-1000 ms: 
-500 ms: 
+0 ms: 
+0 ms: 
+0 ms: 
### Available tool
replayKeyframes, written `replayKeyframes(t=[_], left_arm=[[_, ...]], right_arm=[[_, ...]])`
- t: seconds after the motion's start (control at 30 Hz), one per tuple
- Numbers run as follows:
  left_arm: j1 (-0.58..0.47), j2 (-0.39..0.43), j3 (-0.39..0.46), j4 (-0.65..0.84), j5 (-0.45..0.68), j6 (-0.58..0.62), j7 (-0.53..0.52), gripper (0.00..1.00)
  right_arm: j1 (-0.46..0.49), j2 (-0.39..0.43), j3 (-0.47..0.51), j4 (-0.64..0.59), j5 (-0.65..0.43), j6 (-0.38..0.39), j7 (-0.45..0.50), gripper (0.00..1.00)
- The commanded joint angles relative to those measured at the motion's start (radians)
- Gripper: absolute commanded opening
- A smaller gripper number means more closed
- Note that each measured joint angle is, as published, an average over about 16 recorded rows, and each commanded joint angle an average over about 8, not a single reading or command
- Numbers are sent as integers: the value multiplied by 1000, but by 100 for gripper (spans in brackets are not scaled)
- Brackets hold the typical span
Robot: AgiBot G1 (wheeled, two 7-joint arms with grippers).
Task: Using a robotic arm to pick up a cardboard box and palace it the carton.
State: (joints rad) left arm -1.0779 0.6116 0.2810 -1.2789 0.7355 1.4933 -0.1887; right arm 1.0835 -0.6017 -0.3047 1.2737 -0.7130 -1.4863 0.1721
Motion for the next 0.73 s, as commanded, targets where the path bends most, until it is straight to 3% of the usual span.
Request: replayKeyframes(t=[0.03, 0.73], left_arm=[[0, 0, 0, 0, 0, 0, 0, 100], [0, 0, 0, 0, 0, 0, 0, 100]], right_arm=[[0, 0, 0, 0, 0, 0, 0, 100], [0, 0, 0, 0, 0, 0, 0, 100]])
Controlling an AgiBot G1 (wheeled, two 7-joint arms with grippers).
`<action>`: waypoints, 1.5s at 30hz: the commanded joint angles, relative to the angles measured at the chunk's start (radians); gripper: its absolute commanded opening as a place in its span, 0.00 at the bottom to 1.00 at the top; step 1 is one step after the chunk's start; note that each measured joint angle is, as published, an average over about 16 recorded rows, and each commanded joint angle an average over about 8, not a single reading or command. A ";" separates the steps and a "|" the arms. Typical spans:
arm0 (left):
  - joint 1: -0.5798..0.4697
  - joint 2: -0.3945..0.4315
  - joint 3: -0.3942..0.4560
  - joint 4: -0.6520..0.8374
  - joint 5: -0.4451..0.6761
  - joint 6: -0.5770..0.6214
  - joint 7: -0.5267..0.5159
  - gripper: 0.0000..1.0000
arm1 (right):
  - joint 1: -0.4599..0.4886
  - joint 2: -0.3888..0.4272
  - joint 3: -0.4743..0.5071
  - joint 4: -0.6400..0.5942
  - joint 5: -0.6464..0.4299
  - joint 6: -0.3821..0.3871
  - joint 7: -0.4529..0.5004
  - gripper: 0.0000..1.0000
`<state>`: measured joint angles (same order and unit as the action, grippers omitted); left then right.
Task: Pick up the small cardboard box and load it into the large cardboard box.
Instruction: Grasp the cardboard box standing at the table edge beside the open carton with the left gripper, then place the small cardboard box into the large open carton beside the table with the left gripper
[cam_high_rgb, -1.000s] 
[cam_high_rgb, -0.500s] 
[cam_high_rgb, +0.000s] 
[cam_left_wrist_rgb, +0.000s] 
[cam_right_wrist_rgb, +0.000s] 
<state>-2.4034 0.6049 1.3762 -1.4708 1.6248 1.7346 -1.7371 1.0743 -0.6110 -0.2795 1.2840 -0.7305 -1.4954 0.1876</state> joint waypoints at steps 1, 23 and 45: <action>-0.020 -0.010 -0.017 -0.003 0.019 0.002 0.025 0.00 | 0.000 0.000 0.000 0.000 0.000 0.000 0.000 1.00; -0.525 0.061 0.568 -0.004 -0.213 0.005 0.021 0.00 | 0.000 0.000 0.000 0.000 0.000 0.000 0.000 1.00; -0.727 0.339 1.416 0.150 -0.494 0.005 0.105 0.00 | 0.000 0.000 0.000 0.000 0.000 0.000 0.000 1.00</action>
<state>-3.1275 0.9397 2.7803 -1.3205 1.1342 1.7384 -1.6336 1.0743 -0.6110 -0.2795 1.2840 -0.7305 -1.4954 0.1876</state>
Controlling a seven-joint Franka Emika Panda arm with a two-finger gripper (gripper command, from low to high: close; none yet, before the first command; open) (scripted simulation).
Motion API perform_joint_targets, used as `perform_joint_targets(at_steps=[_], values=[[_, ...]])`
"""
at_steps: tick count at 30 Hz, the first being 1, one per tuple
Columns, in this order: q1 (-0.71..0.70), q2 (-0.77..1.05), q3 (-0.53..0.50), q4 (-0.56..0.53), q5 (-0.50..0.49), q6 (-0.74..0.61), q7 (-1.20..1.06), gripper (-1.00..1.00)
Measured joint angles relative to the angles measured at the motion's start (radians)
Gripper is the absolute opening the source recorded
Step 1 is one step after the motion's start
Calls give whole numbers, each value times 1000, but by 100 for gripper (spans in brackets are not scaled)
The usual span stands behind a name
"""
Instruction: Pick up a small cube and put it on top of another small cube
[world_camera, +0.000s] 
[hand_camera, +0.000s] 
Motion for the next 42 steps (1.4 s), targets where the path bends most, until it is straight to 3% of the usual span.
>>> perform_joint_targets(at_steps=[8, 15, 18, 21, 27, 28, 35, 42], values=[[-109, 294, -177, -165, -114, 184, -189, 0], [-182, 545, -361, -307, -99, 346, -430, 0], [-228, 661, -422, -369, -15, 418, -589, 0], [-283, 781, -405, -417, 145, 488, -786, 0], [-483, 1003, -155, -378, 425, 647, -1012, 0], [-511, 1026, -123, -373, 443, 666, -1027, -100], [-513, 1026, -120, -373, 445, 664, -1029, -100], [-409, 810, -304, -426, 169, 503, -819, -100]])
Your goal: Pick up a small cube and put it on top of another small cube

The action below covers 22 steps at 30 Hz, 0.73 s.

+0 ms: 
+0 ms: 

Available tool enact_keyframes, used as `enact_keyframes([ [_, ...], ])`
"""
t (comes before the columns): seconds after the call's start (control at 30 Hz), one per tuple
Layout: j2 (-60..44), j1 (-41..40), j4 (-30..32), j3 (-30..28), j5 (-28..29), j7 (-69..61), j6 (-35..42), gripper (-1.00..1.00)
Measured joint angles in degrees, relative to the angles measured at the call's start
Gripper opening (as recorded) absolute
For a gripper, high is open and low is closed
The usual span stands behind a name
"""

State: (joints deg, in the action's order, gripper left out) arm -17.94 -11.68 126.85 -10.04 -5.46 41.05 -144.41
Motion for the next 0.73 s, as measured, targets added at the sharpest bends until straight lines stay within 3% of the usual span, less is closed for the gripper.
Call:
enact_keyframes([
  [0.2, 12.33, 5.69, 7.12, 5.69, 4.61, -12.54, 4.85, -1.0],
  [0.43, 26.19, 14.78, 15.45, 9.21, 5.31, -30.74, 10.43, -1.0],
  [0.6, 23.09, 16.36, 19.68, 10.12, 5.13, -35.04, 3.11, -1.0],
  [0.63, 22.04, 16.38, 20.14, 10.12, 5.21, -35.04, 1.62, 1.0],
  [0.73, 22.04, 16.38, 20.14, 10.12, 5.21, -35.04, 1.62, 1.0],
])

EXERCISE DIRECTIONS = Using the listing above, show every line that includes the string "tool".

SOLUTION FOR THIS PROBLEM =
### Available tool
Available tool enact_keyframes, used as `enact_keyframes([ [_, ...], ])`

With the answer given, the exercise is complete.